In a striking juxtaposition, in the week that the news came of Imran Khan, Pakistan’s most celebrated cricket icon and its incarcerated former prime minister, practically going blind in his right eye, the country’s cricket team trucked under to India in the T20 World Cup match in Colombo.

The sorry twin spectacles of Pakistani cricket team’s 61-run defeat and Khan’s tragic loss of eyesight in prison are in a way manifestations of a society long trapped in deeper and nearly incapacitating crises across a spectrum of life. From the existential dangers posed to the state by the violent Baloch subnationalism to its unending economic pauperization, and from its leaders indulging in acts of embarrassing ingratiation to the United States to its military’s absurd stranglehold over its civil society, there is such an extraordinary convergence of destructive forces.

Look of Defeat 

On the face of it, all these may seem like unconnected crises, but they do all flow from a single fountainhead of a society that has never really fully coalesced as a nation-state.

Beyond the risible asides such as whether the Indian and Pakistan cricket players should shake hands or look at one another with surly suspicion, what stood out in the Colombo T20 World Cup match was that Pakistani cricketers seemed to have a pall of defeat hanging on them permanently.
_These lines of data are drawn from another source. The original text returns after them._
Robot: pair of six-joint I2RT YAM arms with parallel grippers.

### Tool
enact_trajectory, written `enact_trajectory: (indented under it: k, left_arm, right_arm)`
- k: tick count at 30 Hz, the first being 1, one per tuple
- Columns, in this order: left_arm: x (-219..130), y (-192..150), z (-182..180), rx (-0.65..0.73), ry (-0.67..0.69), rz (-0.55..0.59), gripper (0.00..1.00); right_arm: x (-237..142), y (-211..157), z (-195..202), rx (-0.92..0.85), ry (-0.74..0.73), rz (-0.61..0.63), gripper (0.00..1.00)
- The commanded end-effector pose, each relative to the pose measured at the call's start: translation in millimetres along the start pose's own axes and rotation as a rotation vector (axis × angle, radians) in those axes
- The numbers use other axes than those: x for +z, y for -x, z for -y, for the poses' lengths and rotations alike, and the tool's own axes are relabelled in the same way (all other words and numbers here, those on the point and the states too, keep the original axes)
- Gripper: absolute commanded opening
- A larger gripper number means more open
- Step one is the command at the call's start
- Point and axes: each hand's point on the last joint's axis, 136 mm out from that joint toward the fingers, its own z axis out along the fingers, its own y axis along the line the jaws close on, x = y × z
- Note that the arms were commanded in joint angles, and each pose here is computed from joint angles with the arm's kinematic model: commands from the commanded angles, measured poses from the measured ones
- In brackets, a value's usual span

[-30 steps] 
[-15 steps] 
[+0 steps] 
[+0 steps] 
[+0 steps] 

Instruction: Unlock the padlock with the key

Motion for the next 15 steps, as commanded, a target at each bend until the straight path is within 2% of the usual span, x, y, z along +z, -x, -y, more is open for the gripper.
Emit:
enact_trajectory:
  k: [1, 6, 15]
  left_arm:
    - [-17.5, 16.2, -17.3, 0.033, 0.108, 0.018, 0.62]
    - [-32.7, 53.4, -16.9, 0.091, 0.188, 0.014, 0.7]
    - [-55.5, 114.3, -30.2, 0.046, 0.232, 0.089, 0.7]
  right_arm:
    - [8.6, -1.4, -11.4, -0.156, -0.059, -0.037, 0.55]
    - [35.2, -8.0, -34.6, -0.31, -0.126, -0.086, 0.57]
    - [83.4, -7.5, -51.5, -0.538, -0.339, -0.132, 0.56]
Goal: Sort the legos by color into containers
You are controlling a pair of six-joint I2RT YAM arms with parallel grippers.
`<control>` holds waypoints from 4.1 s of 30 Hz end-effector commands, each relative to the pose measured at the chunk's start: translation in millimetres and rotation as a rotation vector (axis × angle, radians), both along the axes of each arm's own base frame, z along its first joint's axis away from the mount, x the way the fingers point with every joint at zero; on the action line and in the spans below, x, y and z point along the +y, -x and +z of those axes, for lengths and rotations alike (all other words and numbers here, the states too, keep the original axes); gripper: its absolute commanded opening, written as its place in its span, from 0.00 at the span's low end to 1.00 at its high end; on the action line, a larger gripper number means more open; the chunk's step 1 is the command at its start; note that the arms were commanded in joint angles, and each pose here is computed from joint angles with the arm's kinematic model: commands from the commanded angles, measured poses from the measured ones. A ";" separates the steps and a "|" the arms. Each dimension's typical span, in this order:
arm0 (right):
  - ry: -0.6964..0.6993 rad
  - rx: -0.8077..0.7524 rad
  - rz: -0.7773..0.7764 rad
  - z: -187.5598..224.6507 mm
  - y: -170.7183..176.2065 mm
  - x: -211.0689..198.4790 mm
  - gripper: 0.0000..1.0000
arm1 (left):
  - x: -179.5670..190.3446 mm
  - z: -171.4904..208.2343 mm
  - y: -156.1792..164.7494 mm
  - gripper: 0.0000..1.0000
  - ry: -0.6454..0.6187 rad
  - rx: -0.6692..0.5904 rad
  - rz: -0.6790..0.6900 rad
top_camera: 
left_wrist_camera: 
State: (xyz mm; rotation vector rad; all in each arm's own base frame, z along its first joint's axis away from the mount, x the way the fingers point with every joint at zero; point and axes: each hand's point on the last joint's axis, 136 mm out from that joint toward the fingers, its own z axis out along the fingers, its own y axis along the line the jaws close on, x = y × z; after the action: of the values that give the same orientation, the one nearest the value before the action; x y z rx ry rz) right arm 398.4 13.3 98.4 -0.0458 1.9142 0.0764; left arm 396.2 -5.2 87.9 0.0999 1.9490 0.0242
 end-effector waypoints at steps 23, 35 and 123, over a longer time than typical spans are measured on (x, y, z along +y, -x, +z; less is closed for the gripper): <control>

It was almost as if the team members carried their own little versions of their native country in peril.

On the other hand, the optics of a cricketing hero, once a hedonist and head of a nuclear-armed country eroding away in a prison cell since August 5, 2023, is also an indicator of a society where the ruling elite is at odds with its people. That the 73-year-old Khan had reportedly been complaining about his diminishing eyesight for the past three months or so has enraged his supporters in his Pakistan Tehreek-e-Insaf (PTI) party as well those Pakistanis who recognize that their country is in far more serious crisis than a T20 defeat here or a former prime minister going partially blind there.

Crisis of Confidence

That the largest province of the country, namely Balochistan, which represents 44 percent of the country’s territory with a population of 14.8 million, 5.9 millions of whom are ethnic Baloch people, is pushing for secession underscores the kind of deeper malaise coursing through the country. The Baloch insurgency is now in its 20th year and is showing no sign of abating. If anything, it has become worse.

On the economic front, although since mid-2023, there has been some improvement in the country’s economic indicators, much of that can be attributed to the fact that bilateral and multilateral creditors, who together hold around 85 percent of Pakistan’s external debt, have committed to rolling over principal repayments that come due. There has been some increase in its foreign exchange reserves to $12 billion or so from a paltry $4 billion in June, 2023, enough then only for two weeks’ worth of imports. However, the overall economic situation remains distressed with high unemployment exacerbated by poor governance.

In the midst of all this Pakistan’s Prime Minister Shehbaz Sharif has made a habit of unctuous flattery of his benefactors such as the United States, Saudi Arabia and Turkey as a policy preference. This is even as his military chief, Field Marshal Asim Munir, struts about both domestically and internationally projecting an air of untrammeled ownership of Pakistan.

More than 60 percent of Pakistan’s 241.5 million population (2023) is below the age 30, with a median age of about 20. It is one of the youngest nations in the world living in a country that has remained adrift since its creation. Cricket was once a source of national confidence for young Pakistanis, but in recent years even that has vanished. The T20 defeat is just another instance of the crisis of confidence gripping the country that is also debilitating its cricket team.